* EXERCISE DESCRIPTION: Using the entries that follow, write out the line containing "Picture 469 x", the line containing "(100, 62) to (97, 137): 0.57", and every line between them, exactly and nothing else.

* SOURCE MATERIAL:
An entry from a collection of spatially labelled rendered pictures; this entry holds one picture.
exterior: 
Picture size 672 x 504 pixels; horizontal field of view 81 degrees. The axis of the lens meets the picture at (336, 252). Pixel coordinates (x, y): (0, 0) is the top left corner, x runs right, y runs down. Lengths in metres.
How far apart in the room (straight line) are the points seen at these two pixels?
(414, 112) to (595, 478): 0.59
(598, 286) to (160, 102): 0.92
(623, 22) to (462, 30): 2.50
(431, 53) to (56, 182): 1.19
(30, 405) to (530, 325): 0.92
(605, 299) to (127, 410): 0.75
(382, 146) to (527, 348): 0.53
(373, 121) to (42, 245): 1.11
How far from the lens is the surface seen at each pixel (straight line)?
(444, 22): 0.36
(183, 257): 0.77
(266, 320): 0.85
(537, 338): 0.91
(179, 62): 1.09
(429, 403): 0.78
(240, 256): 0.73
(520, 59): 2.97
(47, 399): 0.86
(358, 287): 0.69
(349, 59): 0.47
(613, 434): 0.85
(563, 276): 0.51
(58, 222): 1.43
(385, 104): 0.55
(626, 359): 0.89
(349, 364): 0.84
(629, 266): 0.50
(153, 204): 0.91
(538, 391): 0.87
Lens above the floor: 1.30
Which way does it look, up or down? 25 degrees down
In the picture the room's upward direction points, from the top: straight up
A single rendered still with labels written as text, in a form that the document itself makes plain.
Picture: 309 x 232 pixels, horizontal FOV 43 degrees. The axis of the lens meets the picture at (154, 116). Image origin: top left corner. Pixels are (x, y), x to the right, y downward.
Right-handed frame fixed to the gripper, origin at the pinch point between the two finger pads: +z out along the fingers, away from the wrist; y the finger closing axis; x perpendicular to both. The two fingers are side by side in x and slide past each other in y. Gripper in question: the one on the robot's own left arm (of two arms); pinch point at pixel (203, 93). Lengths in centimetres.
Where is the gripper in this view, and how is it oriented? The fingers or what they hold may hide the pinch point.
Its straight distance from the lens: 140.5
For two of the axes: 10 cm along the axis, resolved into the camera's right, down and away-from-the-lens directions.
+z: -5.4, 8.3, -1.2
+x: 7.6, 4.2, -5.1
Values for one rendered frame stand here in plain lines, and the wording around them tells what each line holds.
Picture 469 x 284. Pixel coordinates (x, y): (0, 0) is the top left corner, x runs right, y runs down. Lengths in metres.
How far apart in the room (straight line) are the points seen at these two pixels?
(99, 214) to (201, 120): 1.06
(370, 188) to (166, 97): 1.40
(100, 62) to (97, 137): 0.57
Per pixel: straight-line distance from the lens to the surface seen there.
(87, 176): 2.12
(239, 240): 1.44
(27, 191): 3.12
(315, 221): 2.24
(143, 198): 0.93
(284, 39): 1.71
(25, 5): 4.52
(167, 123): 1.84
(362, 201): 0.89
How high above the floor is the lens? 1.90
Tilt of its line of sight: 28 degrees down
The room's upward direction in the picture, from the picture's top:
* * *
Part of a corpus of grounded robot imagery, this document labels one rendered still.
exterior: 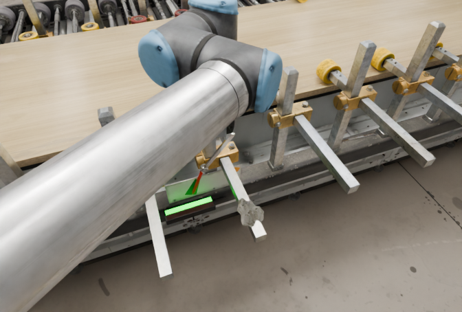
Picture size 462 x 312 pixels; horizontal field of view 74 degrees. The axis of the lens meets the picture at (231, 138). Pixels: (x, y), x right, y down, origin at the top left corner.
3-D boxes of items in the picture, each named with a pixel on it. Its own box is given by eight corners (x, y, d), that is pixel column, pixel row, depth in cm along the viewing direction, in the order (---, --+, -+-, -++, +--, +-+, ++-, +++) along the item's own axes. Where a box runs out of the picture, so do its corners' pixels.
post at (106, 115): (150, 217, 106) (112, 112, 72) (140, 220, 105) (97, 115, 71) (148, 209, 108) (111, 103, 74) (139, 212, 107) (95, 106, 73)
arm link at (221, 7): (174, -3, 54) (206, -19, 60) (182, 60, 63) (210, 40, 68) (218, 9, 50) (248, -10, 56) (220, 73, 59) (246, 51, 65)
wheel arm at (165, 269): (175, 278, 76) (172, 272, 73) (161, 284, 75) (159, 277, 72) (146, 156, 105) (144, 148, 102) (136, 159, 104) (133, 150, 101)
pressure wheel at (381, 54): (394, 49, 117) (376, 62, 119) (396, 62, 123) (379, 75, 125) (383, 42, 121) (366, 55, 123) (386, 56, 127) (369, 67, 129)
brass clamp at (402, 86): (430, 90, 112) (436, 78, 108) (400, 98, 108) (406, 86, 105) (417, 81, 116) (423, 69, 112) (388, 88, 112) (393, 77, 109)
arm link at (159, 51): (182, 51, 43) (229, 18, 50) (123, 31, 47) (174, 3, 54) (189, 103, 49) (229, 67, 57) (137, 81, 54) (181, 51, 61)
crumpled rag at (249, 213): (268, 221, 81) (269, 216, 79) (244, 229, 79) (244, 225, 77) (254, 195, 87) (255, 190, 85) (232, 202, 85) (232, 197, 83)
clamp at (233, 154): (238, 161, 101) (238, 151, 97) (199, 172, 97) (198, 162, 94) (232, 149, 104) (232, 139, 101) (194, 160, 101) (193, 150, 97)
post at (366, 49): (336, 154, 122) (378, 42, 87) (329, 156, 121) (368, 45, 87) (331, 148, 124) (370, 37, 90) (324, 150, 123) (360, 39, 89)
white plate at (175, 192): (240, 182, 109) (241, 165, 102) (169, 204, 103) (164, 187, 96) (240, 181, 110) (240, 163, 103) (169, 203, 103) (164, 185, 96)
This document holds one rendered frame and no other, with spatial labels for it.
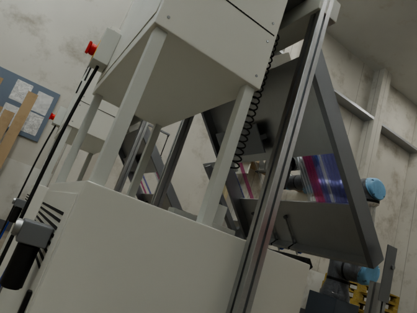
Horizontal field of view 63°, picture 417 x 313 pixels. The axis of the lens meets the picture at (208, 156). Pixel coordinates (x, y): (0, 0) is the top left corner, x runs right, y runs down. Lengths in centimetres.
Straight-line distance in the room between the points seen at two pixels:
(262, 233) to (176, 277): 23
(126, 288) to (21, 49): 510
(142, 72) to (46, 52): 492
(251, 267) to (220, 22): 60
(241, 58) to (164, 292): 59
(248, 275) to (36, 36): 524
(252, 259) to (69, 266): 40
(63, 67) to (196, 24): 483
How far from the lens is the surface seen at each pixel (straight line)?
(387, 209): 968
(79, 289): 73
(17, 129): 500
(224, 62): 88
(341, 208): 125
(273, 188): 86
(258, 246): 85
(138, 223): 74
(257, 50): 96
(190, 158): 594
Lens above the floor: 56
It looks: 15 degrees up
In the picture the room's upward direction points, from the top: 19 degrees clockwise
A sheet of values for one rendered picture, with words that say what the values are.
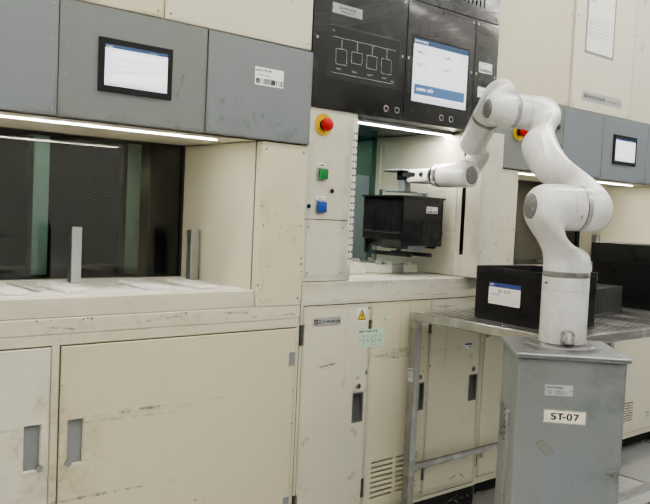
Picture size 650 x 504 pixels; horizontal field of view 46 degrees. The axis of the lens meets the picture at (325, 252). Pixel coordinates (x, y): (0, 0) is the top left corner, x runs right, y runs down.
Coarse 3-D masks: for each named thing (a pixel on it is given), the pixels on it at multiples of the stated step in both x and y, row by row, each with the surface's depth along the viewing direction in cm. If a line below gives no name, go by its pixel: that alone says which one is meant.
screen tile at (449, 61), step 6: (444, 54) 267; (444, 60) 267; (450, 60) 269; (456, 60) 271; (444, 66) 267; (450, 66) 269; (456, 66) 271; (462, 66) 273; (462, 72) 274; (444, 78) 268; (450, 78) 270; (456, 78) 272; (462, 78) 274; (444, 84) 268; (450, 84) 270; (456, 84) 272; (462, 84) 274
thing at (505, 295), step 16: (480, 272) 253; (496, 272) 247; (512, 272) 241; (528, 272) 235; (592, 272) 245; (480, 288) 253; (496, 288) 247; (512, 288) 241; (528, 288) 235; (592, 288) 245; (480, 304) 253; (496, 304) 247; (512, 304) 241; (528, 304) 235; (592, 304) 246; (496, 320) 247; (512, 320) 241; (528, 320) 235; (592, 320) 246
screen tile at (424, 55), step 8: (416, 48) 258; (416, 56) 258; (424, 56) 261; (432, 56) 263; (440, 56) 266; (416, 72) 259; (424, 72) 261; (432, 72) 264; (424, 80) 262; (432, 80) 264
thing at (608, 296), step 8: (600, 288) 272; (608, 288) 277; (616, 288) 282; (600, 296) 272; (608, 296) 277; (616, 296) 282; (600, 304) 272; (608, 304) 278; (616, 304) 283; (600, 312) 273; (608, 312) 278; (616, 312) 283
---
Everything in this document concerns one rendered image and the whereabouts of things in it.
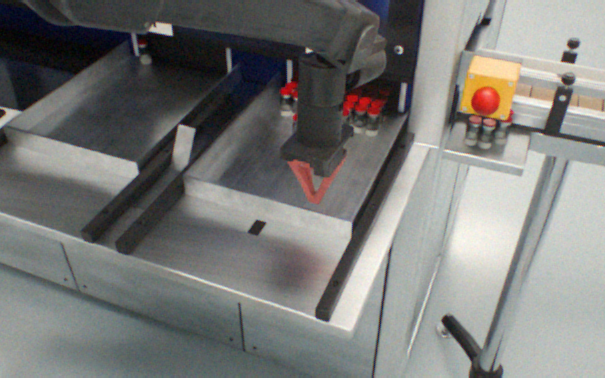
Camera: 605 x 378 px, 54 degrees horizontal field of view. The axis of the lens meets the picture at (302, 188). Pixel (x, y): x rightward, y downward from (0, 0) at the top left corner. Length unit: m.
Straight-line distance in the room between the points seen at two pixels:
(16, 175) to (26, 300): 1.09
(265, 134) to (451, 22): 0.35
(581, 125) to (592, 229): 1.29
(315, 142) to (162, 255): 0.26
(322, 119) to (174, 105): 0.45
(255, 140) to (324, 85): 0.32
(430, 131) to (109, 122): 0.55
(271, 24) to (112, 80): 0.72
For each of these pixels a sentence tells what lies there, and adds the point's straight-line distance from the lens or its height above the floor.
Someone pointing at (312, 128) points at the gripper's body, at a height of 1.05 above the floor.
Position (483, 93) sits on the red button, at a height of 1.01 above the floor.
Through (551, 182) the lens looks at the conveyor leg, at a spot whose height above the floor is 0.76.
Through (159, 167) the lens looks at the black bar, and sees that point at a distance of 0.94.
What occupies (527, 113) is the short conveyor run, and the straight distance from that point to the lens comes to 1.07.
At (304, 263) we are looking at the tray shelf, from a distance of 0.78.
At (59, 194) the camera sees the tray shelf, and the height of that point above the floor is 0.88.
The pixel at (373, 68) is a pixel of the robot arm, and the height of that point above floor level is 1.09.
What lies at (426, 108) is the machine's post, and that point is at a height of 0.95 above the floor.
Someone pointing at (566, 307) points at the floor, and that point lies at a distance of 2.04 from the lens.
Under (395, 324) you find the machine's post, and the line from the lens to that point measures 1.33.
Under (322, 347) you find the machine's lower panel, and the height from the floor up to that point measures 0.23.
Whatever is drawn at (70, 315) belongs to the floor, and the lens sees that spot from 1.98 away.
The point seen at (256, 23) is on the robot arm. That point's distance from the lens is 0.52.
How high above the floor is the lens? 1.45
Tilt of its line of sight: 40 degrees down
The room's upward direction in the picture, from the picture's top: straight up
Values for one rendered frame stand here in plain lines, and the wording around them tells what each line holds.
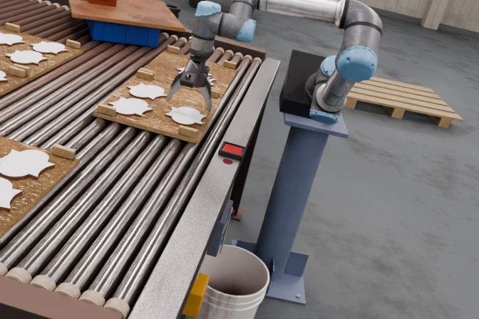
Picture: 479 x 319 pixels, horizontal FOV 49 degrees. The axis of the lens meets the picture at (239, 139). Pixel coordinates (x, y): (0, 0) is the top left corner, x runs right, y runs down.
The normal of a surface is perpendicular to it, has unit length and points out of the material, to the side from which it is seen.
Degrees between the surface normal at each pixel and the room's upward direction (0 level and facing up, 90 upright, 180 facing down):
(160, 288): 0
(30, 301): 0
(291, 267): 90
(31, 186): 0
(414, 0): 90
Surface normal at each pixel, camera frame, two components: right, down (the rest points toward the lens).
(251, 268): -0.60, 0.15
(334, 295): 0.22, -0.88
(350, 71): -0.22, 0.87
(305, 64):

* ANSWER AREA:
Picture 469 x 284. Pixel coordinates (x, y): (0, 0) is the top left corner, x runs right, y runs down. Lengths in metres.
How far apart in the room (straight line) are the points seen at these two pixels?
(99, 214) to (201, 120): 1.06
(370, 188) to (166, 97): 1.40
(100, 62) to (97, 137): 0.57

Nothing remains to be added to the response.